CS302 Lecture Notes - Network Flow

Lecture 2: Programming the Ford-Fulkerson Algorithm (with DFS)


In this lecture, we are going to program the generic Ford-Fulkerson algorithm for network flow. We will represent directed, weighted graphs in text files, read them into a graph data structure, then find the maximum flow. We won't put any smarts into finding augmenting paths. We will simply use DFS.

Graph Representation and Generating Random Graphs

We are going to represent graphs with a very flexible file format. The file will contain a stream of words, which should be in the following format: There must be a single source and sink.

So, for example, below are two files that represent the graph from the First set of network flow lecture notes. They differ in the order in which they specify edges. Thus, the graph is the same, but the order of the adjacency lists will differ.

g1.txt:
SOURCE S
SINK T
EDGE A B 5
EDGE A T 5
EDGE B T 8
EDGE C B 13
EDGE C D 10
EDGE D T 12
EDGE S A 10
EDGE S C 14
g1a.txt:
SOURCE S
SINK T
EDGE D T 12
EDGE A T 5
EDGE S C 14
EDGE S A 10
EDGE C D 10
EDGE B T 8
EDGE A B 5
EDGE C B 13

I also have a program that generates random graphs, called makerandom.cpp. This program takes one or two arguments. The first argument is a number of nodes. The second number is an optional seed to srand48(). The program creates a random graph with one source, one sink, and the given number of other nodes. There is a random edge between every pair of nodes (in a random direction) with a random integer capacity between 1 and 10,000. There are edges from the source to random nodes with a 40% probability, and there are edges to the sink from random nodes with a 40% probability. Thus, this is a pretty dense graph which should be a challenge to our network flow programs.
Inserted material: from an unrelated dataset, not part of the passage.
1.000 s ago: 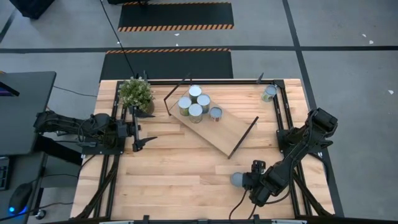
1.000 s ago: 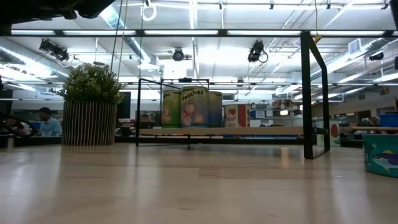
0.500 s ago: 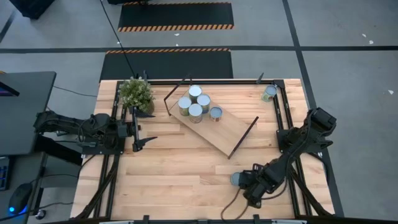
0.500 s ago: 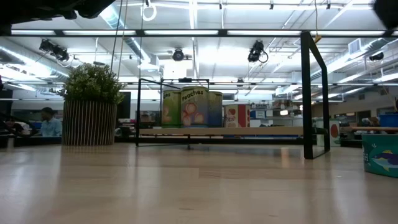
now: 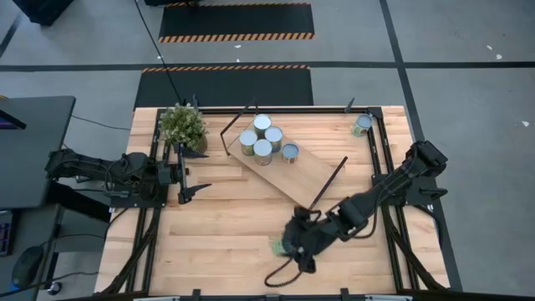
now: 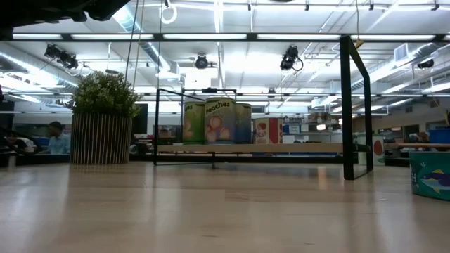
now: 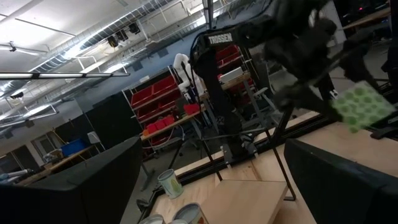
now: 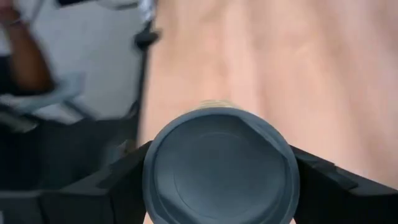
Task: Pick and place cans onto a shelf
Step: Put the canned green peas on the shelf
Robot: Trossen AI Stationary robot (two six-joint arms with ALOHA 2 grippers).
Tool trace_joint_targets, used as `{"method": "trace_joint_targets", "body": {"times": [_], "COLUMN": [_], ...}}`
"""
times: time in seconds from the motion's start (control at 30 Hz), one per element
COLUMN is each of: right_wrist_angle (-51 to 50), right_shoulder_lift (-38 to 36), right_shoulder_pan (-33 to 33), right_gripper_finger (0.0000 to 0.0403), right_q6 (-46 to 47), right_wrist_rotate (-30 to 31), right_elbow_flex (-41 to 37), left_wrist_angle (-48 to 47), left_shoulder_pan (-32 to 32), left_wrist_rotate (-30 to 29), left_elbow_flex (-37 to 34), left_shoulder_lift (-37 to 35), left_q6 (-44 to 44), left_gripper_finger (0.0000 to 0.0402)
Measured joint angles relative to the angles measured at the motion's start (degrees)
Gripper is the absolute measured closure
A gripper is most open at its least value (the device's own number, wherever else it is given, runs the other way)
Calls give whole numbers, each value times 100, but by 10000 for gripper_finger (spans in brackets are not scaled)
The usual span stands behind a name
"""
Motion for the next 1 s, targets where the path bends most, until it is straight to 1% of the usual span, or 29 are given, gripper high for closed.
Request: {"method": "trace_joint_targets", "body": {"times": [0.1, 0.2, 0.37, 0.43, 0.53, 0.6, 0.77, 1.0], "right_wrist_angle": [-191, -388, -1017, -1186, -1012, -1025, -1348, -1839], "right_shoulder_lift": [0, 0, 0, 2, 204, 432, 934, 1338], "right_shoulder_pan": [-309, -793, -1812, -2195, -2631, -2794, -3035, -3206], "right_gripper_finger": [95, 95, 94, 94, 94, 94, 94, 94], "right_q6": [-432, -585, -603, -726, -856, -1020, -1053, -996], "right_wrist_rotate": [560, 769, 734, 506, 110, 32, 118, 359], "right_elbow_flex": [174, 198, 195, 195, 206, 202, 452, 852], "left_wrist_angle": [2, 2, 2, 0, 1, 0, -27, -44], "left_shoulder_pan": [0, 0, 0, 0, 0, 0, 0, 0], "left_wrist_rotate": [0, 0, 0, 0, 0, 0, 0, 0], "left_elbow_flex": [0, 0, 0, 0, 0, 0, 0, 0], "left_shoulder_lift": [0, 0, 0, 0, 0, -2, -2, 0], "left_q6": [0, 0, 0, 0, 52, 142, 152, 151], "left_gripper_finger": [3, 3, 3, 3, 3, 3, 3, 3]}}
Below is an example of a graph made with makerandom 5. I think we can all agree that finding the maximum flow through this graph will be a bit of a challenge. To help you, I've colored the edges in the minimum cut red:

g5.txt:
SOURCE s
SINK t
EDGE n00 t 4923
EDGE n01 n00 8824
EDGE n00 n02 6932
EDGE n00 n03 6518
EDGE n00 n04 6183
EDGE n01 t 8471
EDGE n02 n01 4929
EDGE n03 n01 5566
EDGE n01 n04 6661
EDGE s n02 6263
EDGE n02 n03 0741
EDGE n04 n02 5840
EDGE n04 n03 4417
EDGE s n04 8033

And here's a graph showing the maximum flow of 10,087


The Implementations

I have eight network flow implementations. I will only explain a few of them in detail; however, I will explain how they each differ, and I will do a performance comparison.

The Classes in the Program

I will start my implementation with the program netflow_skeleton.cpp. This sets up the classes and reads the graph. We will modify it to calculate the maximum flow.

My program has three basic classes: Node, Edge and Graph. Let's start with the Node and Edge classes:

class Node {
  public: 
    string name;
    vector <class Edge *> adj;
    int visited;
};
class Edge {
  public:
    void Print();
    string name;
    Node *n1;
    Node *n2;
    Edge *reverse;
    int original;
    int residual;
};

Nodes are pretty simple. They have names, and adjacency lists. For now, we will represent the adjacency lists with vectors. Nodes also have a visited field, which helps us when we use DFS to find paths.

Edges are a little meatier. They have names, and pointers to the nodes that they connect. We store their original capacities and their residual capacities. If we wanted to maintain flow, we could do that too. However, I'm not doing that, simply to keep the program cleaner. When you do your lab, you're going to need to maintain the flow.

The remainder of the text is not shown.